XI already had grand plans. The President’s “China Dream” to take “center stage of the world” includes strategies like Made in China 2025 to upgrade to hightech manufacturing, and China Standards 2035 to become the dominant writer of rules that govern future technologies. Beijing’s new goal, analysts say, is to leverage the pandemic to catalyze 10 years of reform into just two. Speaking in Shaanxi in April, Xi stressed the need to “push forward with investment in 5G, the Internet of things, artificial intelligence, the industrial Internet and other new-type infrastructure.”

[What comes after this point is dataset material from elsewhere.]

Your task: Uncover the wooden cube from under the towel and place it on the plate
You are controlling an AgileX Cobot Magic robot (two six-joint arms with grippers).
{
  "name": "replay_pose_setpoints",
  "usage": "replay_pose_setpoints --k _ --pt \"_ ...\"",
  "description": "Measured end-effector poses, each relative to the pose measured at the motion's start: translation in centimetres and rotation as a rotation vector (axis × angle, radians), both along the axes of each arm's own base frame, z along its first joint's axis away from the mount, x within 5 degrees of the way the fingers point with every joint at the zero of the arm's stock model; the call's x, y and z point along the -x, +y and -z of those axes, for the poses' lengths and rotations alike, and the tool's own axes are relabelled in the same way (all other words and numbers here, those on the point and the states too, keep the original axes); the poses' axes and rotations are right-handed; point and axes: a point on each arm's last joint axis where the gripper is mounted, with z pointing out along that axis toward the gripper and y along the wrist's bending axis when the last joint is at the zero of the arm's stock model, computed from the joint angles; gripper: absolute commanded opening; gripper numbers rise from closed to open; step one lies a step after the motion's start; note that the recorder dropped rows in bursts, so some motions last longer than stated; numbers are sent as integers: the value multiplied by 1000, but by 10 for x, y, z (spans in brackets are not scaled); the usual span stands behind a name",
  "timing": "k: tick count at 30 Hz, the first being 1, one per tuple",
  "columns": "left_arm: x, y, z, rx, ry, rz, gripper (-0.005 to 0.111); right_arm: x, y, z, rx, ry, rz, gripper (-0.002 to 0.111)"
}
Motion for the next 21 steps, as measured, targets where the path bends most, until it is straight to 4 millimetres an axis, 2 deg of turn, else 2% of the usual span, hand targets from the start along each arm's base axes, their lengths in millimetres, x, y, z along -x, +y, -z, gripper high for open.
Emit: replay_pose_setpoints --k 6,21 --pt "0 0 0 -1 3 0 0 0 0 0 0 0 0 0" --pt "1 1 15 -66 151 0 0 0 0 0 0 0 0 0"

China already appears to be bouncing back. Its economy–built on a combination of manufacturing expertise, connectivity and first-class infrastructure, plus the world’s largest middle class of domestic consumers–was operating at 87% of typical output on May 12, according to the Trivium National Business Activity Index. In April, though imports were down 14.2%, China’s exports were up 3.5% year on year, surpassing predictions largely because of medical products sent overseas.
But the economy won’t be the same as before. Crises act like centrifugal forces–the sturdier and well-positioned institutions can survive, but weaker outliers are likely to be ripped to shreds. And while China has taken some measures to rescue companies–tax breaks and loan deferments for small and medium enterprises (SMEs)–no grand cash injection is expected like the $586 billion plowed into state projects following the 2008 financial crisis. “The support policies introduced earlier are adequate,” Premier Li Keqiang said May 6. The message appears to be that the true way out of the crisis is investing in innovation.
Some of China’s most successful companies are helping choose winners–and reinjecting liquidity into the market. MYbank, run by Jack Ma’s online shopping colossus Alibaba, is on track to issue a record $282 billion in new loans to SMEs this year, up nearly 18% from 2019. Delivery service Meituan has been working with state banks to distribute low-interest loans totaling $2.8 billion since early February to 20,000 restaurants and retailers on its platforms, repurposing sales data to quickly assess which clients require the most urgent help.
The pandemic is already providing a springboard for change. Shanghai has published plans to build 100 unmanned factories by 2025, guarding against future labor disruptions. Before the crisis, online health care service JD Health took 10,000 consultations per day. But as hospitals and clinics became swamped with coronavirus patients, that rocketed to 150,000, with the firm’s own pharmacy delivering prescription medicines directly to patients’ homes. Xin Lijun, CEO of the $7 billion–valued company, says the added convenience of online health care means that muscle memory will remain after the COVID-19 crisis abates, helping ease pressure on China’s overstretched, hospital-centric health care system. “People have developed the habit of getting diagnosis and treatment online,” Xin says. “This greatly reduces the pressure on traditional hospitals.”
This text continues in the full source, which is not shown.